[Start of section]

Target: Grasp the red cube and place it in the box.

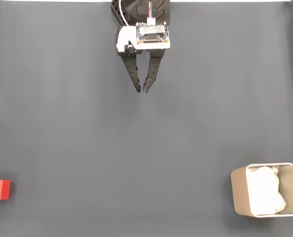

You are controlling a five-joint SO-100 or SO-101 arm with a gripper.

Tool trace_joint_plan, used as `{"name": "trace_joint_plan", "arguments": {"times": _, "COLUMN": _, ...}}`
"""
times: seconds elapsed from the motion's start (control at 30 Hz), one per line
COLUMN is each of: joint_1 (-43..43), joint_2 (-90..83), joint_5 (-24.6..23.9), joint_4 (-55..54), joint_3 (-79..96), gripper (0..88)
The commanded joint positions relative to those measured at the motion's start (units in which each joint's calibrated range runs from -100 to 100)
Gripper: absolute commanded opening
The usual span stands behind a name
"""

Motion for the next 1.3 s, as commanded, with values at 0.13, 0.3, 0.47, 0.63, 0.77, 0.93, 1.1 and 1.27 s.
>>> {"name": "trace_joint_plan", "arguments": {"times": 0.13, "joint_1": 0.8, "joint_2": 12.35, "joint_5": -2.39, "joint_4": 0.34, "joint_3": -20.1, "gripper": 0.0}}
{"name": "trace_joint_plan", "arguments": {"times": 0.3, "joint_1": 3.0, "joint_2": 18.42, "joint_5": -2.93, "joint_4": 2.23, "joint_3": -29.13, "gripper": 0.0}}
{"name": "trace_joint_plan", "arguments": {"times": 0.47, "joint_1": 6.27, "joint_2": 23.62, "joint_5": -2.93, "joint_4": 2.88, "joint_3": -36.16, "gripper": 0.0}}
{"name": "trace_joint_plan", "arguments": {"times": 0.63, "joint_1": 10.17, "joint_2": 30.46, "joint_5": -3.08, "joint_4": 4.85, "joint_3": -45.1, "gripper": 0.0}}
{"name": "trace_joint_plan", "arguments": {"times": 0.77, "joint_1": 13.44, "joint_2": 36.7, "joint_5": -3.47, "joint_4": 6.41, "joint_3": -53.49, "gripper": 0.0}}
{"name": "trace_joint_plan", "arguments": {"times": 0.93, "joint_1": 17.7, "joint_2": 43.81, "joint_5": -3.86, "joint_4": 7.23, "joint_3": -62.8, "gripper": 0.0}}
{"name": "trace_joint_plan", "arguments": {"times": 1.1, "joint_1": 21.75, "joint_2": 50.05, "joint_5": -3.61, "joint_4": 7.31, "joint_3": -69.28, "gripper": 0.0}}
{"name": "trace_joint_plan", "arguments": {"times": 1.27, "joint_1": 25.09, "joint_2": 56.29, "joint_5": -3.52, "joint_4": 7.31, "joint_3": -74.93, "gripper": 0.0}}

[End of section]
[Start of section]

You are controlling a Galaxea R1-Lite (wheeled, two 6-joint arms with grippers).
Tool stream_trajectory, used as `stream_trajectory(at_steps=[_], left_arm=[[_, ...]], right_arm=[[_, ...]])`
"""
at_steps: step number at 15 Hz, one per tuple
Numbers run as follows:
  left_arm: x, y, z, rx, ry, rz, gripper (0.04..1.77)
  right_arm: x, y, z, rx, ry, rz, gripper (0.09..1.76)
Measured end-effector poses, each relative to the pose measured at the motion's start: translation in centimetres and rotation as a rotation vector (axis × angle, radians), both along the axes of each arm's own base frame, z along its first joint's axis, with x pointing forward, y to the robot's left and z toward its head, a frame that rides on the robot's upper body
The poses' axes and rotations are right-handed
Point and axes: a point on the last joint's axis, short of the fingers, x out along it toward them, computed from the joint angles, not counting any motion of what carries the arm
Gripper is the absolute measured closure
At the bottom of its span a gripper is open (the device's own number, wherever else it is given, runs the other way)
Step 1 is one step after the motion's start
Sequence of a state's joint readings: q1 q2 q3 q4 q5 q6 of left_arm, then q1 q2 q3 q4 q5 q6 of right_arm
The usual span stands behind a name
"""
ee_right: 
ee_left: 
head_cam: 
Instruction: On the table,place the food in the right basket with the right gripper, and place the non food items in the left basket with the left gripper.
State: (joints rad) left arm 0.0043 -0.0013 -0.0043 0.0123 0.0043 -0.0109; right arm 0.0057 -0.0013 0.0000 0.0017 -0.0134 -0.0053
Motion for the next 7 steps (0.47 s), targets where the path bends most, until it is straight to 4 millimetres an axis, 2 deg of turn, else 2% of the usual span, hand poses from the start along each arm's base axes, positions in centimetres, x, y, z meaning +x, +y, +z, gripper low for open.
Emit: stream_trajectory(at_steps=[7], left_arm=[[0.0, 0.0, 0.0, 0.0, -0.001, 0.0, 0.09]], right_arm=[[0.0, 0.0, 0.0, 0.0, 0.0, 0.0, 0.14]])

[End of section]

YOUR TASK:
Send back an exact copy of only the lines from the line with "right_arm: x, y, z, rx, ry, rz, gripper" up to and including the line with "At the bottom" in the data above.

ANSWER TO THIS TASK:
  right_arm: x, y, z, rx, ry, rz, gripper (0.09..1.76)
Measured end-effector poses, each relative to the pose measured at the motion's start: translation in centimetres and rotation as a rotation vector (axis × angle, radians), both along the axes of each arm's own base frame, z along its first joint's axis, with x pointing forward, y to the robot's left and z toward its head, a frame that rides on the robot's upper body
The poses' axes and rotations are right-handed
Point and axes: a point on the last joint's axis, short of the fingers, x out along it toward them, computed from the joint angles, not counting any motion of what carries the arm
Gripper is the absolute measured closure
At the bottom of its span a gripper is open (the device's own number, wherever else it is given, runs the other way)

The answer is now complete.